Behind the Scenes of Indexing
Key Insights from Google’s Deep Dive Asia Pacific 2025 (Day 2 - Part 1)
Day 2 of Google’s Search Central Live: Deep Dive Asia Pacific 2025 shifted focus from crawling to indexing; what happens after content is discovered, how it’s evaluated, and ultimately how it’s selected (or not) to appear in Search. With speakers offering rare insight into the inner workings of Google’s indexing systems, this was a technical yet essential session for anyone managing organic performance in 2025.
For business owners and marketers wearing multiple hats, understanding indexing isn’t just for developers. It’s about ensuring the content you’ve worked hard to create is not just discoverable, but actually findable in Search results.
Let’s unpack what was shared.
Indexing in 2025: More Complex Than Ever
“Indexing is way more complex than we give it credit.” - Gary Illyes
In 1998, Google could rely on plain HTML. Today, JavaScript frameworks, dynamic content, and evolving spam tactics have transformed the challenge entirely.
Google’s indexing process begins with a messy reality: HTML is rarely clean. Before any content can be considered for indexing, it must be parsed, rendered, deduplicated, and evaluated. The system interprets HTML into a Document Object Model (DOM), identifying key areas like navigation, main content, and page structure. This helps Google understand what a page is about and whether it deserves a place in the index.

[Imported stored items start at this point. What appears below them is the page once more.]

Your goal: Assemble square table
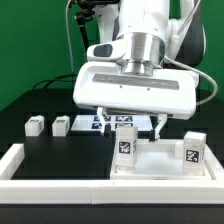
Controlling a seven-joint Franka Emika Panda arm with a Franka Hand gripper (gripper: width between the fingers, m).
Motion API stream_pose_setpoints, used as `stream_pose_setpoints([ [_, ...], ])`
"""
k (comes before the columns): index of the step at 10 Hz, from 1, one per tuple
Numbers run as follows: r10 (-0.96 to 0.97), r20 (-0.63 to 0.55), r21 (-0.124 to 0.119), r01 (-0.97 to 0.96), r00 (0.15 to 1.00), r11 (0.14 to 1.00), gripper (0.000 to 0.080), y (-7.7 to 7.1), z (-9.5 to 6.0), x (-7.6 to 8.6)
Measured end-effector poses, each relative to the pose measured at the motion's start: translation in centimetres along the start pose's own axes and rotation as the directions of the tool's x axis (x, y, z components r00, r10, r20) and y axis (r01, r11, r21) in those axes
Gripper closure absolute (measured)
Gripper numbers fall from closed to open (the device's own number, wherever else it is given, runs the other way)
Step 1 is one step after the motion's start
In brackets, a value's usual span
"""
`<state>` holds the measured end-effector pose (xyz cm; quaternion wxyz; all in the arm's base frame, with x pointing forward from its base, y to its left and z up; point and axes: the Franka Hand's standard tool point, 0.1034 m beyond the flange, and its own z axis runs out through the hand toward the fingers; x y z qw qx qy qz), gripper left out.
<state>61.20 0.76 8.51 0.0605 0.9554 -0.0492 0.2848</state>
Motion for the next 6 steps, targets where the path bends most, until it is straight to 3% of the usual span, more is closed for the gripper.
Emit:
stream_pose_setpoints([
  [4, -0.018, 0.005, -0.001, 0.018, 1.0, 1.0, 0.015, 0.2, 0.0, 0.0],
  [5, -0.064, 0.052, 0.008, 0.063, 0.997, 0.998, 0.015, 1.5, -0.5, 0.5],
  [6, -0.047, 0.116, 0.042, 0.042, 0.992, 0.998, 0.015, 3.2, -1.6, 1.4],
])
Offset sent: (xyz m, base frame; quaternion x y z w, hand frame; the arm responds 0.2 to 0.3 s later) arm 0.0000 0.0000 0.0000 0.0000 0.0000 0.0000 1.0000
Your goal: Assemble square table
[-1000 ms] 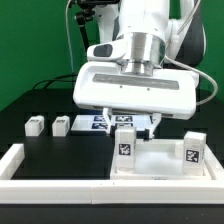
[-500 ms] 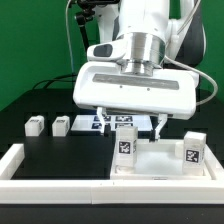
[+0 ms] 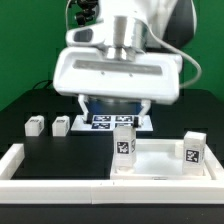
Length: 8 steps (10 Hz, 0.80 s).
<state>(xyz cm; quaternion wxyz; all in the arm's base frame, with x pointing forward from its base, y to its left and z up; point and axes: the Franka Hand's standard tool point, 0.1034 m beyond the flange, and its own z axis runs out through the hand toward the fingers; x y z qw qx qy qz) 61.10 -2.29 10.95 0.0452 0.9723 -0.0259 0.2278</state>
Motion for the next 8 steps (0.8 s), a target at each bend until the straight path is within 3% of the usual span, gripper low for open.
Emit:
stream_pose_setpoints([
  [1, 0.018, 0.059, 0.04, -0.021, 0.998, 0.999, 0.015, -0.5, -0.2, 0.0],
  [3, 0.001, 0.129, 0.075, -0.011, 0.992, 0.997, 0.015, -0.5, -0.4, 0.4],
  [4, 0.006, 0.263, 0.105, -0.035, 0.965, 0.994, 0.015, -1.4, -0.4, 0.2],
  [5, 0.003, 0.302, 0.114, -0.039, 0.953, 0.993, 0.015, -2.0, -0.1, 1.1],
  [7, -0.006, 0.462, 0.125, -0.059, 0.887, 0.99, 0.015, -2.9, 0.8, 0.2],
  [8, 0.0, 0.472, 0.117, -0.062, 0.882, 0.991, 0.015, -3.1, 1.4, 0.4],
])
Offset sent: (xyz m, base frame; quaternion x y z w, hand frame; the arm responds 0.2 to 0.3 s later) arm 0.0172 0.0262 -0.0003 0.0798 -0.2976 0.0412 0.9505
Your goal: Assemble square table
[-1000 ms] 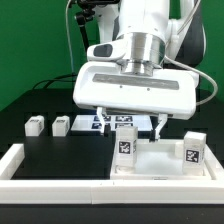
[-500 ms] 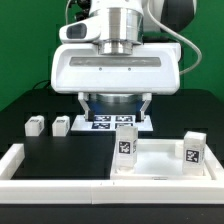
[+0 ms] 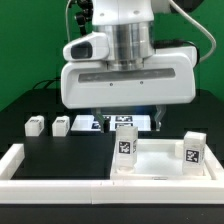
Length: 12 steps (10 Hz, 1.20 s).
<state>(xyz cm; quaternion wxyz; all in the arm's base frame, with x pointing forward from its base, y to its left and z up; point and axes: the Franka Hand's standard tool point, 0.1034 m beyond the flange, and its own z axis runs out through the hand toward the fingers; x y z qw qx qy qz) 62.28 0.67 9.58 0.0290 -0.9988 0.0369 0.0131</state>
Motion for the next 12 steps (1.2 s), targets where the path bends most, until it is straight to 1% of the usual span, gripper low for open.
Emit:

Importantly, Google doesn’t simply dump a page into the index. It tokenises content (splitting it into individual words or phrases), and maps those tokens with URLs using something called The Posting List, a highly efficient system for search recall.
Canonicals, Deduplication, and Choosing the Right Page
A major theme was canonicalisation; the process of selecting a representative version of duplicate content. Rather than indexing every version of a page, Google clusters similar pages and chooses a “canonical” based on signals like rel-canonical tags, redirects, sitemaps, and user experience factors.
This process is machine-learned and competitive. “Canonicalisation is a bidding system,” Gary noted. Each page competes using its available signals; pages with poor user experience, errors, or ambiguous signals may lose out.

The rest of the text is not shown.